# [WORK REQUIRED]
Everything in the listing below from the line containing "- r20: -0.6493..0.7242" through the line containing "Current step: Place" must be repeated exactly; the remaining lines are not wanted.

# [SOURCE DATA]
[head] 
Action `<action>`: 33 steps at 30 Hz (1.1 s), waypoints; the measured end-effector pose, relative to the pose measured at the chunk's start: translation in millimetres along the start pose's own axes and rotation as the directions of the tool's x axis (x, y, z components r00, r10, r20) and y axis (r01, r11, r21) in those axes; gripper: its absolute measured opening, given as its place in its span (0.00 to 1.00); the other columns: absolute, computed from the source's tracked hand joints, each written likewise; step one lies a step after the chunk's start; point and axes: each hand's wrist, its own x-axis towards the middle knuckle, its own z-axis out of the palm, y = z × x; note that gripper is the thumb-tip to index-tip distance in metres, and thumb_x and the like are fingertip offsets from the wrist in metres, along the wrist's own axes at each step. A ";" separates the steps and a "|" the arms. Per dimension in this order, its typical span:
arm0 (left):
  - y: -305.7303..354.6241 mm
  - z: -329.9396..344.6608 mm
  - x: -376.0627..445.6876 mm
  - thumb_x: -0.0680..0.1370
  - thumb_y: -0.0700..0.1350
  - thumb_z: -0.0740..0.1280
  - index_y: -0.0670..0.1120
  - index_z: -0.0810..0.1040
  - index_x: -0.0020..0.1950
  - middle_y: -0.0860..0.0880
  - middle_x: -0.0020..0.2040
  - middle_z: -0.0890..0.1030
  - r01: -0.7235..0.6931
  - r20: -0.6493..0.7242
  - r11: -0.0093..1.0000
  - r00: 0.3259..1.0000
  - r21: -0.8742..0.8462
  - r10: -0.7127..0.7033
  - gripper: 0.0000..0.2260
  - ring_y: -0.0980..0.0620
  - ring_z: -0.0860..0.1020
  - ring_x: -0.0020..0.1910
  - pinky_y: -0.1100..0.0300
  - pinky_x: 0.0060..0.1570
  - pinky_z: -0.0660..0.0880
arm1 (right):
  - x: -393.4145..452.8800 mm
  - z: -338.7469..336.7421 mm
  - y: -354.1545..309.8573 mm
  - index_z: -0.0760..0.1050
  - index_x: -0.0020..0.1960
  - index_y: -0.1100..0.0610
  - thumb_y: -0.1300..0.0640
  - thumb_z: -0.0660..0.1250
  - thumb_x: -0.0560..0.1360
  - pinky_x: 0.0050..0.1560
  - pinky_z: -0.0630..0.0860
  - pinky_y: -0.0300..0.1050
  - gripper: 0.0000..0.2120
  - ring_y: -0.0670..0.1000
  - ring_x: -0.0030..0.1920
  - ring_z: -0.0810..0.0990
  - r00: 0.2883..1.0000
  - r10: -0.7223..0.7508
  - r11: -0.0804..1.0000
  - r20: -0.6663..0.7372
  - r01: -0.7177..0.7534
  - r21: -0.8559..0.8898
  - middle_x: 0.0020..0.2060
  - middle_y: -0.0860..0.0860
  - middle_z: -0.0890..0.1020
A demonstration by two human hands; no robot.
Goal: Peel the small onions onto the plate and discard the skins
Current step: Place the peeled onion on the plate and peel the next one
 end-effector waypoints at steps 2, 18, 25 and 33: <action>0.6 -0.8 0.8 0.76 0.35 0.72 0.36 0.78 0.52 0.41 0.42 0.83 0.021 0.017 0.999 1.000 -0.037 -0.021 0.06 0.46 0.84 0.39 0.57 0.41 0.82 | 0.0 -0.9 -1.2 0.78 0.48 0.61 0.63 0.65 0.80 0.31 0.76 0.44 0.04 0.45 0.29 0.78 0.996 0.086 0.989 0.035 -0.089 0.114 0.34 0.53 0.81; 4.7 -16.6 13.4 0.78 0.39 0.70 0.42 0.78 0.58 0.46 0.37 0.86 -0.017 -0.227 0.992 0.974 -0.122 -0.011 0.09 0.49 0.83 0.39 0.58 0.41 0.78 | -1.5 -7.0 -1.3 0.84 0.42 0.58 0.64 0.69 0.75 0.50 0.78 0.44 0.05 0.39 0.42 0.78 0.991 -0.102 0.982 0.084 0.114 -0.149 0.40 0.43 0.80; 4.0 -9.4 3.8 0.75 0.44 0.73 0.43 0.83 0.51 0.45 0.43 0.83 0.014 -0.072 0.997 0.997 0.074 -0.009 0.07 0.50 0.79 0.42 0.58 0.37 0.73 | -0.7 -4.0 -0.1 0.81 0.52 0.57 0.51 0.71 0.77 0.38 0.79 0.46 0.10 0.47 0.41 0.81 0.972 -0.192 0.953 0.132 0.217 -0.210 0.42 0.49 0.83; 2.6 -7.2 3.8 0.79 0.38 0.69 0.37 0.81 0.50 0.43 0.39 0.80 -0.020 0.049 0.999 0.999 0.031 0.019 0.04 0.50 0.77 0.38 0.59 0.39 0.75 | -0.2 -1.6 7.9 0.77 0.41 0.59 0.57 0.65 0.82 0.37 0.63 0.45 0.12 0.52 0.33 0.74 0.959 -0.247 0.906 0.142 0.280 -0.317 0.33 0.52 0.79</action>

# [RESPONSE TO THIS TASK]
  - r20: -0.6493..0.7242
  - r11: -0.0093..1.0000
  - r00: 0.3259..1.0000
  - r21: -0.8742..0.8462
  - r10: -0.7127..0.7033
  - gripper: 0.0000..0.2260
  - ring_y: -0.0980..0.0620
  - ring_z: -0.0860..0.1020
  - ring_x: -0.0020..0.1910
  - pinky_y: -0.1100..0.0300
  - pinky_x: 0.0060..0.1570
  - pinky_z: -0.0660..0.0880
arm1 (right):
  - x: -393.4145..452.8800 mm
  - z: -338.7469..336.7421 mm
  - y: -354.1545..309.8573 mm
  - index_z: -0.0760..0.1050
  - index_x: -0.0020..0.1960
  - index_y: -0.1100..0.0610
  - thumb_y: -0.1300..0.0640
  - thumb_z: -0.0660..0.1250
  - thumb_x: -0.0560..0.1360
  - pinky_x: 0.0050..0.1560
  - pinky_z: -0.0630..0.0860
  - pinky_y: -0.0300..0.1050
  - gripper: 0.0000..0.2120
  - ring_y: -0.0670..0.1000
  - ring_x: -0.0030..0.1920
  - ring_z: -0.0810..0.0990
  - r00: 0.2883..1.0000
  - r10: -0.7223..0.7508
  - r11: -0.0804..1.0000
  - r20: -0.6663..0.7372
  - r01: -0.7177..0.7534
  - r21: -0.8559..0.8898
  - middle_x: 0.0020..0.2060
  - middle_y: -0.0860..0.0860
  - middle_z: -0.0890..0.1020
A demonstration by two human hands; no robot.
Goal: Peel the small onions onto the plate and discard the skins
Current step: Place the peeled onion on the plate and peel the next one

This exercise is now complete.